It may be a lengthy and tough route to a successful investment round. A seed round takes an average of 18.5 weeks from the first meeting with a VC to the money in the bank. Within that time span, you will be pitching your heart out to a number of investors and, ideally, setting up a number of virtual or in-person meetings.
You are also juggling the creation and continual tuning of your story (and pitch deck), as well as the management of each of those meetings and the required follow-up. If all goes well, you will be negotiating term sheets and closing details. While doing so, I am also working on a startup full-time.
You gain an advantage by being able to see how investors interact with your pitch deck. So, how can you prepare for this critical step in your company’s development, handle the hurdles of fundraising, and avoid letting the process overwhelm your ability to operate your business? While no two fundraises are the same, entrepreneurs may learn from those who have gone before them to ensure their efforts are efficient and, most importantly, successful.
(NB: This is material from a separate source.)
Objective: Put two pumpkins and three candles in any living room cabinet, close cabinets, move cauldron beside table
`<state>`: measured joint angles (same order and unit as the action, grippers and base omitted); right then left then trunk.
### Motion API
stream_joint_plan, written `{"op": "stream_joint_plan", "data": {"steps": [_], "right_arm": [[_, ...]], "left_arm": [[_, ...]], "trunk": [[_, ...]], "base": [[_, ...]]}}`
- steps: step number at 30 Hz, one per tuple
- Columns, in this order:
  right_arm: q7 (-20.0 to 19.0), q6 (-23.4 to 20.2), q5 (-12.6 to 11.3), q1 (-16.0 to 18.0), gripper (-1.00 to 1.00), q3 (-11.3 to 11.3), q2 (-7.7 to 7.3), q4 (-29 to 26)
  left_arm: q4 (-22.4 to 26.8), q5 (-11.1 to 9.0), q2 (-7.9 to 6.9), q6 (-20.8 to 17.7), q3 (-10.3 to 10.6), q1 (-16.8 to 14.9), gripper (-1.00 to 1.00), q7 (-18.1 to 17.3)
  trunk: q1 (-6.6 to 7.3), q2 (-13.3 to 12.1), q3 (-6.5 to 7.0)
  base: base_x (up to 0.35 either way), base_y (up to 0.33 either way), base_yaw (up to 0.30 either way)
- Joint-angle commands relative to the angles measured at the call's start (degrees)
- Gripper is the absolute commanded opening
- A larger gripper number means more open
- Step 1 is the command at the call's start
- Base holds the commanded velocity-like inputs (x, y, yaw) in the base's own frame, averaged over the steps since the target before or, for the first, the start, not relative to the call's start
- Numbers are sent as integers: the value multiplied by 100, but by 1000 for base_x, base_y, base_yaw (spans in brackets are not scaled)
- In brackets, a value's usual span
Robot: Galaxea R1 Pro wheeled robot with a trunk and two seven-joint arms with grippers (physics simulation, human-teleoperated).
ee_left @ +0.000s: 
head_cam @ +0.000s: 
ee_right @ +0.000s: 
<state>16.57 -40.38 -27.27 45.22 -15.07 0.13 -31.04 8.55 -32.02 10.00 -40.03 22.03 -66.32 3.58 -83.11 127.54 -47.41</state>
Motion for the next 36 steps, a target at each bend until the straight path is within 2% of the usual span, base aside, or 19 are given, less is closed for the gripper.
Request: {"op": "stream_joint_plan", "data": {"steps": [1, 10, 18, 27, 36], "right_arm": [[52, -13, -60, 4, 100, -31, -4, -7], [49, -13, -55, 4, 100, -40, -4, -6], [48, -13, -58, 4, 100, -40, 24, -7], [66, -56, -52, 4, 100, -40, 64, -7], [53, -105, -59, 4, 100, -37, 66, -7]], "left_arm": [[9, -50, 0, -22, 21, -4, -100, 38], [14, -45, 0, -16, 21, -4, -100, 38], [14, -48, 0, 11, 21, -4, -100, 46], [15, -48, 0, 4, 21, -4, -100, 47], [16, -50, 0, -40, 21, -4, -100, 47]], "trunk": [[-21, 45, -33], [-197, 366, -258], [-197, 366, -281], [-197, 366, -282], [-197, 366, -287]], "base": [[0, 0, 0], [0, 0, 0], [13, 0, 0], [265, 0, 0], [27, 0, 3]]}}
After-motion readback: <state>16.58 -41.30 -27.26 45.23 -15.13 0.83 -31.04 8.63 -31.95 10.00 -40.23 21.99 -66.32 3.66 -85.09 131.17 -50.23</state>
This may do numerically as well as qualitatively. Make advantage of your network to learn from peers who have just gone through the fundraising process as well as more seasoned specialists who can offer advice and insight. Furthermore, there wealth of quantitative data on the fundraising process that may help you as a startup eliminate the mystery and ambiguity.
You will be able to present a finely honed pitch to the correct investor if you have extremely precise data on where VCs spend their time on pitch decks or in meetings. The fundraising environment has grown in ways we have never seen before this year. Since April 2020, transaction value records have smashed on a consistent basis, and VC demand and startup supply have both surged.
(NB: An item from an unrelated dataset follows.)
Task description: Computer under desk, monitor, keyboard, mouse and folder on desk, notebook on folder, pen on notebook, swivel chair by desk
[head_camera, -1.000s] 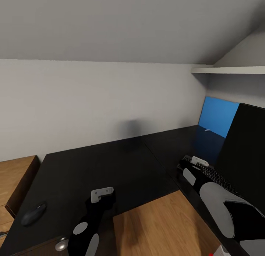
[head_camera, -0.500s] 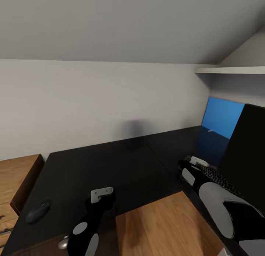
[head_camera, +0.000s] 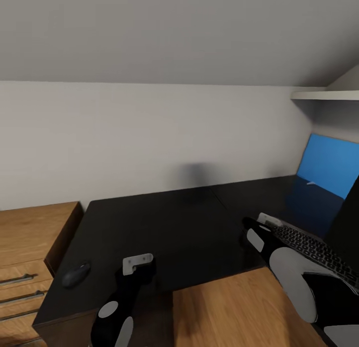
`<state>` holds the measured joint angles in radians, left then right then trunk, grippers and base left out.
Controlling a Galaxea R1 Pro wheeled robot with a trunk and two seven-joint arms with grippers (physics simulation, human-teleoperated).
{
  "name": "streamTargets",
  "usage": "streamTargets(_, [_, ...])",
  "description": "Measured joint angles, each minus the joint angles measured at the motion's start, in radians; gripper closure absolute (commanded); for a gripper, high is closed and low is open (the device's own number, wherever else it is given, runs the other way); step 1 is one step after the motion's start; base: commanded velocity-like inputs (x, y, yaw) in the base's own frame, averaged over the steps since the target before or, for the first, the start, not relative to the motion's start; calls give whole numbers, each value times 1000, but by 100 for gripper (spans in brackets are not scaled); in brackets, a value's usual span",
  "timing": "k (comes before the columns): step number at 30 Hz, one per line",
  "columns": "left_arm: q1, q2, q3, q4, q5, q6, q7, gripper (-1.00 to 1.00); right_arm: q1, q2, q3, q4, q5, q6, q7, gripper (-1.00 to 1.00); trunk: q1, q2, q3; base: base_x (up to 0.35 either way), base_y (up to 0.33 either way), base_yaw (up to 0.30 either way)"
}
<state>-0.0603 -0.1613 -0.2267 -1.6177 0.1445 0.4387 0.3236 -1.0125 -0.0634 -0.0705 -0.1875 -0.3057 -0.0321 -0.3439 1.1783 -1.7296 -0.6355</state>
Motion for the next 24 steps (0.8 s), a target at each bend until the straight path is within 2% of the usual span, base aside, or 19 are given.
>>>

While the tide appears to be turning in favor of entrepreneurs, investor expectations vary depending on the level of investment, from pre-seed to Series A and beyond.
As more entrepreneurs pitch their businesses, fundraising rounds are becoming more competitive, so you should plan properly. I will lay out a few key stages that any entrepreneur should follow along their fundraising journey, along with proven and data-driven approaches to pursue.
A strong pitch deck is essential for obtaining funding. It is your first impression on a VC, and with them churning through decks at breakneck speeds (2 minutes and 34 seconds every deck), it needs to be good.
It must convey purpose and value in a clear and concise manner, proving that your firm is a sound investment and that your concept is worth their money and time. DocSend discovered that successful fundraising firms had patterns in their pitch decks after examining deck composition and comparing it to metrics.
This may be divided down into phases to assist you to understand the sequencing of your slides, which portions to go into greater depth on, which sections will receive the most attention and more.